Aduanas, nuevo revés al presidente

El Primer Tribunal Colegiado en Materia Administrativa declaró inconstitucional el Reglamento de la Agencia Nacional de Aduanas de México (ANAM), expedido por Andrés Manuel López Obrador.

El Tribunal concluyó que el decreto mediante el cual el presidente arrebató al Servicio de Administración Tributaria (SAT) el control de las aduanas para transferirlo a las Secretarías de Defensa y Marina, era inconstitucional.

La resolución se enfoca en que la transferencia de estas funciones se realizó sin una reforma legal a través del Congreso. Además, las atribuciones administrativas del SAT, según la ley que lo rige, deben ser ejercidas exclusivamente por este organismo, asistido únicamente por sus unidades internas.

La sentencia actual no tiene efectos colectivos y solo beneficia a un agente aduanal en particular, anulando un crédito fiscal impuesto por el Administrador de la Aduana de Manzanillo. Sin embargo, este caso sienta un precedente relevante que seguramente derivará en una resolución definitiva de la Suprema Corte.

En julio de 2021, al expedir el decreto de creación de la ANAM, el presidente incluyó un artículo transitorio que establecía que el nuevo órgano funcionaría solo hasta que el Congreso aprobara cambios a la Ley del SAT.

Sin embargo, en diciembre de ese mismo año, López Obrador derogó su propio decreto, militarizando la operación de las aduanas y eliminando la mención de la necesidad de una reforma legal para el funcionamiento de la ANAM.

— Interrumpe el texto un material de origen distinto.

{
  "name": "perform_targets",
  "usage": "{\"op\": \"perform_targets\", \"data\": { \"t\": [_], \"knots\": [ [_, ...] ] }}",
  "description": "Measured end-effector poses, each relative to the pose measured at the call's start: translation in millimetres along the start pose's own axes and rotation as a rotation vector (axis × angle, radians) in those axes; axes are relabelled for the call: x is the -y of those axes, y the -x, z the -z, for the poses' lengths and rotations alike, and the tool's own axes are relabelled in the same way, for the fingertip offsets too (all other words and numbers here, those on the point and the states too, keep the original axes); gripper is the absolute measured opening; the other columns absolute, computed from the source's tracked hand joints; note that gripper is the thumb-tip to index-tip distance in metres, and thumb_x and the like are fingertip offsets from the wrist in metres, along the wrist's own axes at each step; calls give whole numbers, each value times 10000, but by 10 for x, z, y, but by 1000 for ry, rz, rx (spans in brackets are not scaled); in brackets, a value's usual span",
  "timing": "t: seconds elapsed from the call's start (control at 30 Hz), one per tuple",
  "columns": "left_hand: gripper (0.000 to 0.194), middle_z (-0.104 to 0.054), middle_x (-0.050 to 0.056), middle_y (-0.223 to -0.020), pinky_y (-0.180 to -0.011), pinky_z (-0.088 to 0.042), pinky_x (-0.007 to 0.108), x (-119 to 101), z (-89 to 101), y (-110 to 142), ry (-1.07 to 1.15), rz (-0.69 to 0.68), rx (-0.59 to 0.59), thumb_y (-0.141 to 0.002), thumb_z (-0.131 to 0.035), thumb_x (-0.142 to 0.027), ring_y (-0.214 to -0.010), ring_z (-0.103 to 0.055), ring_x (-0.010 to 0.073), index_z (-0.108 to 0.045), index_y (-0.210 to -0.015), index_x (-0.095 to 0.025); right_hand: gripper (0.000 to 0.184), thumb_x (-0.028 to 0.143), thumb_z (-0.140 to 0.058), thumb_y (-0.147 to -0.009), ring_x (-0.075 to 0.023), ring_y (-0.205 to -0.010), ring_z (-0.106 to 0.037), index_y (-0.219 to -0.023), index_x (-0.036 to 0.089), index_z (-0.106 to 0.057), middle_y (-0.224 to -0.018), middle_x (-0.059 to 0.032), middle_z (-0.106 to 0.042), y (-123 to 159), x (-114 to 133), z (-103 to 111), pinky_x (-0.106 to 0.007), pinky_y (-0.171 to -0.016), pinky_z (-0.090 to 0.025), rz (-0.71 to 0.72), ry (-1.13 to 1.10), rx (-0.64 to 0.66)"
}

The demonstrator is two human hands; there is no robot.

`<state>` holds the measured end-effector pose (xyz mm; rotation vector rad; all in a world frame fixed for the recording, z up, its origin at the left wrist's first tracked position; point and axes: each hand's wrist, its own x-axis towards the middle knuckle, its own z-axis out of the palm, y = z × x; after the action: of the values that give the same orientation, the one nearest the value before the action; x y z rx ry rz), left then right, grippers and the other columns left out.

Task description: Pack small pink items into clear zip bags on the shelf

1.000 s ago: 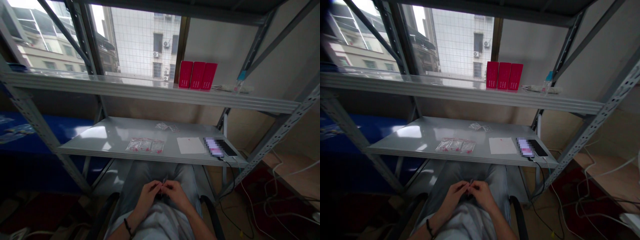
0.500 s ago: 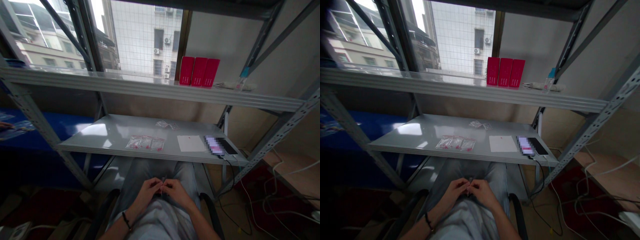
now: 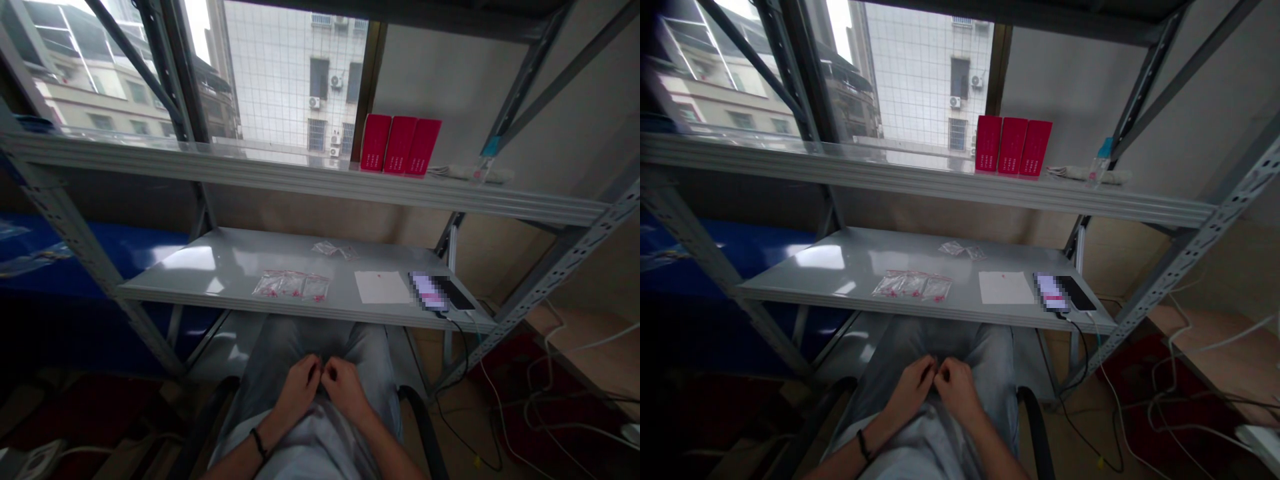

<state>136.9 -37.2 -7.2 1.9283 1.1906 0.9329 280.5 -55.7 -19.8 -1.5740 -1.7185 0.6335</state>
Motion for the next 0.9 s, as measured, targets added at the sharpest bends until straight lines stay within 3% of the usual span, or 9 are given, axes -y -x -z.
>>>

Esta acción resultó en que las aduanas del país quedaran bajo control de las Secretarías de Defensa y Marina. Además, el presidente autorizó a los militares a crear fideicomisos que reciben recursos del trámite aduanero, que históricamente habían sido asignados al SAT, sumando hasta septiembre pasado, más de 58 mil millones de pesos.

La asignación de tareas civiles a las Fuerzas Armadas por decreto, sin justificación legal alguna, mina las instituciones civiles destinadas a esas labores. Este enfoque centralizador y autoritario desafía nuevamente los principios fundamentales de un régimen democrático.

Es preocupante observar cómo la palabra ‘dictadura’, aunque rechazada tajantemente por el presidente, parece cada vez más apropiada para describir a su periodo de gobierno.

Este sexenio hemos presenciando un proceso de erosión del equilibrio de poderes. Las presiones políticas, amenazas y recortes presupuestarios han debilitado la independencia judicial funcional.

La reciente declaración de inconstitucionalidad sobre la transferencia de aduanas al Ejército es una rara excepción en un panorama sombrío.

Hasta el último día de este sexenio, seguiremos preguntándonos: ¿Dónde está el equilibrio de poderes? ¿Quién garantiza la rendición de cuentas y el respeto a los límites establecidos por nuestra Constitución?

En una democracia saludable, ningún mandatario debe ejercer un poder ilimitado. Sin embargo, en nuestro país, esta norma parece haberse convertido en excepción.